A final question is how algebraic effects are different from having delimited continuations and building an effect system on top. The answer is that they work in strongly typed languages where one must know what type will result from performing an effect and be sure that all a functions effects will be handled.

Another way to do these effect like things is with monads which effectively convert one’s code into continuation passing style. These can make things slow if the compiler doesn’t like inlining/allocating/calling closures. Then one can have programs to evaluate these monads which work like the effect handlers because the program is already set up to put its continuations into the monad. It is hard to compose multiple monads (in particular if one doesn’t have typeclasses or a MTL equivalent) but it looks like algebraic effects will be more composable.


One type of refactoring is to replace recursion with iteration. You could replace iterate_big_datastructure with an iteration class. I know, it will require dynamic memory allocation. But do not forget, that you can also run out of stack if you allow unlimited recursion. Usually, the heap is much bigger than the stack, especially if you are working with a lot of threads that all require their own stack. In a sense it would be like allocating one chunk of memory and use this for the 'recursive' invocations inside your iterator. An iterator like implementation would also allow you to 'jump' around and restart at a different location.


I don’t know if you’re trying to solve the problem in the first snippet or the more general problem. The first snippet is just to illustrate what a lexical goto can do rather than the only thing it can do.

A similar transformation would be converting to CPS with a big trampoline. Both of these differ from lexical goto and algebraic effects in a few ways:

- they require annoying manual/automatic code transformations that may make your code slower

- they don’t necessarily provide much safety

- they can be hard to type

- they can be hard to compose

These are issues which algebraic effects aim to solve.

Note that these techniques are strictly more powerful than lexical goto which only lets you unwind the stack to a particular tack frame (and recall unwinding means you forget about everything unwound).


Question about forking: isn't this essentially the same thing as restarts, after the garbage collector gets rid of the original (and now dangling) stack branch?
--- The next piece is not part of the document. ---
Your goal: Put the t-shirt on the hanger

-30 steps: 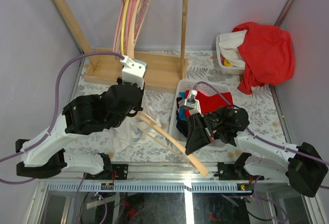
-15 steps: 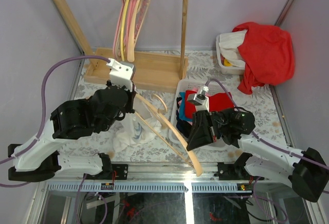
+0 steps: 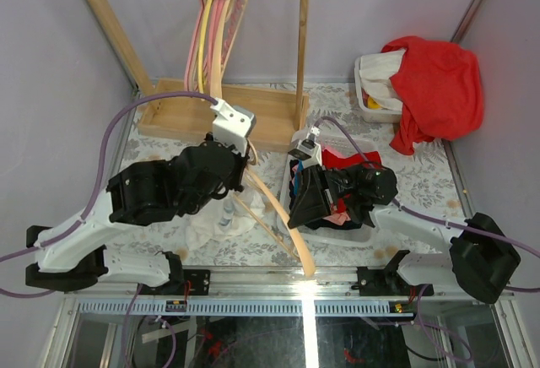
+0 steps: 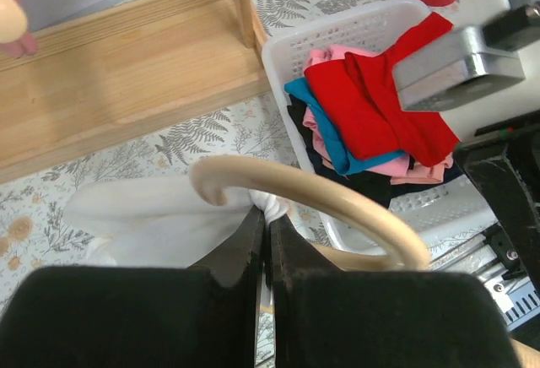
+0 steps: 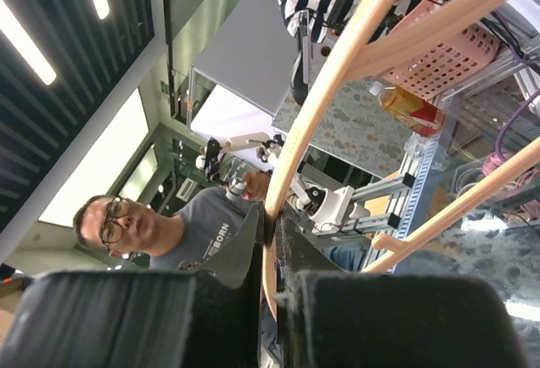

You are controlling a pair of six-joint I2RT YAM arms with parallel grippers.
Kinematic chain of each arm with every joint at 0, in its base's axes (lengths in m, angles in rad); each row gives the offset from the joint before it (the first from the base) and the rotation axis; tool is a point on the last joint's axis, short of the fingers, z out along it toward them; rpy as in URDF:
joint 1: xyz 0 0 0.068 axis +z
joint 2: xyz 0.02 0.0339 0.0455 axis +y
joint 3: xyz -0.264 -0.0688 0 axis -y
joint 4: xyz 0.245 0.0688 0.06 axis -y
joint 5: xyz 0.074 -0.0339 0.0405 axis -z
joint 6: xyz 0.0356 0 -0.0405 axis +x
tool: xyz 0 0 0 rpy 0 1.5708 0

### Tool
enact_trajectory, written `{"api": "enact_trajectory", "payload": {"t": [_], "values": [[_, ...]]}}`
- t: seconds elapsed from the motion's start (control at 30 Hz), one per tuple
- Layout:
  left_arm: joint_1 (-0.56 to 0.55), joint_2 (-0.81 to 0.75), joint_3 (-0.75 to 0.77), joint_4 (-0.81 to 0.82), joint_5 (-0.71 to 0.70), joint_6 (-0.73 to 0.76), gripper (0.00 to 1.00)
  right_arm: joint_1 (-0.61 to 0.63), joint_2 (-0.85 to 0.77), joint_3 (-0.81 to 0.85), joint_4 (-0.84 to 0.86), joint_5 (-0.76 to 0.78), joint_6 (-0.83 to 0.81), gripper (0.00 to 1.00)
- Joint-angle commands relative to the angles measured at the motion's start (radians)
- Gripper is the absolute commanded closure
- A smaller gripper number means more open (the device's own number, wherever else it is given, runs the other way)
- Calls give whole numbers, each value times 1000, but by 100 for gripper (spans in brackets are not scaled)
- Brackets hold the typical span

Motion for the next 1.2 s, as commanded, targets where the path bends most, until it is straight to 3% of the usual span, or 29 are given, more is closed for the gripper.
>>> {"api": "enact_trajectory", "payload": {"t": [0.0, 0.23, 0.4, 0.67, 0.77, 0.93, 1.17], "values": [[-49, -4, 37, 73, 20, 34, 100, -4, 16, 88, 187, -1, -15, 100], [-88, -8, 115, 45, 37, 34, 100, -3, 89, 125, 188, -15, -124, 100], [-91, 22, 108, -14, -33, 14, 100, -3, 93, 70, 189, -42, -315, 100], [-90, 30, 48, -24, -9, -19, 100, 49, 65, 6, 190, -42, -621, 100], [-90, 44, 61, -55, -7, -33, 96, 58, 27, 7, 189, -57, -683, 100], [-91, 43, 42, -61, 21, -59, 76, 69, 0, -16, 190, -87, -781, 100], [-91, 34, 4, -59, 55, -101, 70, 108, 13, -41, 188, -90, -867, 100]]}}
Or is there something you can do with both of these branches simultaneously that's not expressible in conditions/restarts system?


The second: once a restart is invoked, the stack is unwound and so whatever was happening at the tip is forgotten. With an effect handler one is given a continuation (this might be a function or, as in ocaml, a special function-like thing which may be called only once), and you can put this to one side and do something else.

A common example for an application of algebraic effects would be implementing async/await like mechanisms. The effect handler would take the continuations and put them into a scheduler, so it’s stack would effectively be heavily forked.